* **Problem description**
Could you copy every line of the data that contains the word "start"?

* **Given material**
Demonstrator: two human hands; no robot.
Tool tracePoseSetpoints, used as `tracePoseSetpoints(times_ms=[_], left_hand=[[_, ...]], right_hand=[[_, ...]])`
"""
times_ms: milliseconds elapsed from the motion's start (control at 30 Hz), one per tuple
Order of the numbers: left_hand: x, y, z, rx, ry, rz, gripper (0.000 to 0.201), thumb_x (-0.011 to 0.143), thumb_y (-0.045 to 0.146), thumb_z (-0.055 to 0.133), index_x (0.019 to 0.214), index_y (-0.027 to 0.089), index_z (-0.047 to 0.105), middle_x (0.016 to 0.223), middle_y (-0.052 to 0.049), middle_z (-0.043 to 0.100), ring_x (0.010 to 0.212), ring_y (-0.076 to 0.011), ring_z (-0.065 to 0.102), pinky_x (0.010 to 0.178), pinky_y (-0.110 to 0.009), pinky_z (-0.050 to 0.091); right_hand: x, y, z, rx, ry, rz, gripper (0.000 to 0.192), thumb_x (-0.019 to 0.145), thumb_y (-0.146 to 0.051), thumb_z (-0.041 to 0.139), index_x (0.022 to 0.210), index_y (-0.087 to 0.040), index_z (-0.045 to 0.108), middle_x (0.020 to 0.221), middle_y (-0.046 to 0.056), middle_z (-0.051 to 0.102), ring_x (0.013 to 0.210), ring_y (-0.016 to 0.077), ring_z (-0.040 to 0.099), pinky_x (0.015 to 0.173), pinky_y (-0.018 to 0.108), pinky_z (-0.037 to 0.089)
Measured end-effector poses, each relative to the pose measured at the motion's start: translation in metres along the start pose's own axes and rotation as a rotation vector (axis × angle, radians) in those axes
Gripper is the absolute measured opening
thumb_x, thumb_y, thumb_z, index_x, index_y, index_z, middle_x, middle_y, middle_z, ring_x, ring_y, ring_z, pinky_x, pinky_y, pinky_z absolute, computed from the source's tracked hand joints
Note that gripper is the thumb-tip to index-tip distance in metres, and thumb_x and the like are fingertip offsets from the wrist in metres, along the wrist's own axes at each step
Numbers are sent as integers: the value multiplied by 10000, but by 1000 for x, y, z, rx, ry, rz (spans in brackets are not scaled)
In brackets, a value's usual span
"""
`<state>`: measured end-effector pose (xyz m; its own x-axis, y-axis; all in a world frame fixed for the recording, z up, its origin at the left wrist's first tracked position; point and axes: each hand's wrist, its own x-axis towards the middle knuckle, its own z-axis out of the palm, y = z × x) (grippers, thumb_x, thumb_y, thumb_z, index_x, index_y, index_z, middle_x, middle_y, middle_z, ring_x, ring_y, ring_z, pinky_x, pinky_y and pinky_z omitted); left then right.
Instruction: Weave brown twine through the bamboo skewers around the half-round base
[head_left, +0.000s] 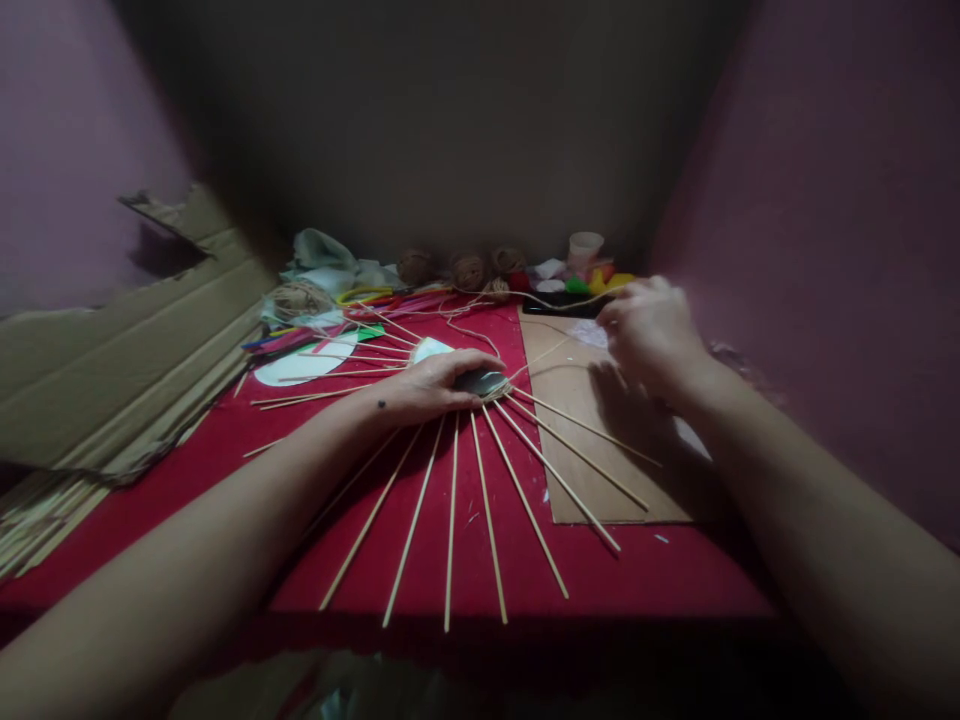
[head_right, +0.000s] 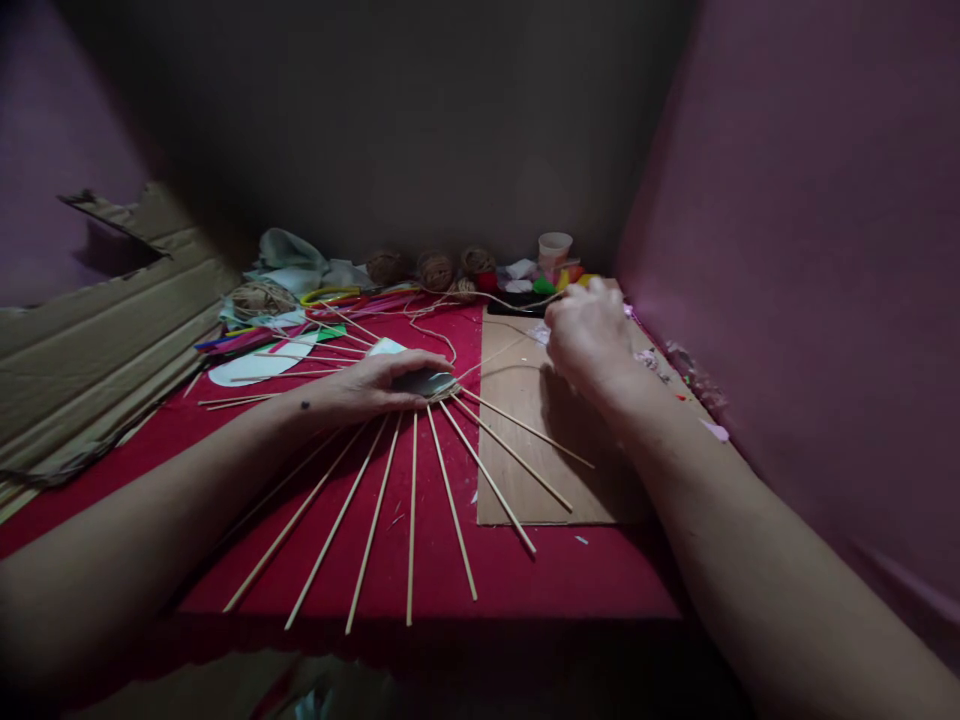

* **Response to the exercise**
times_ms: milliseconds elapsed from the motion's start (control at 30 Hz), one per tuple
Measured end-effector poses, each relative to the pose measured at the motion's start: translation in metres along the start pose's own axes and rotation as a rotation vector (axis × angle, radians) in those axes

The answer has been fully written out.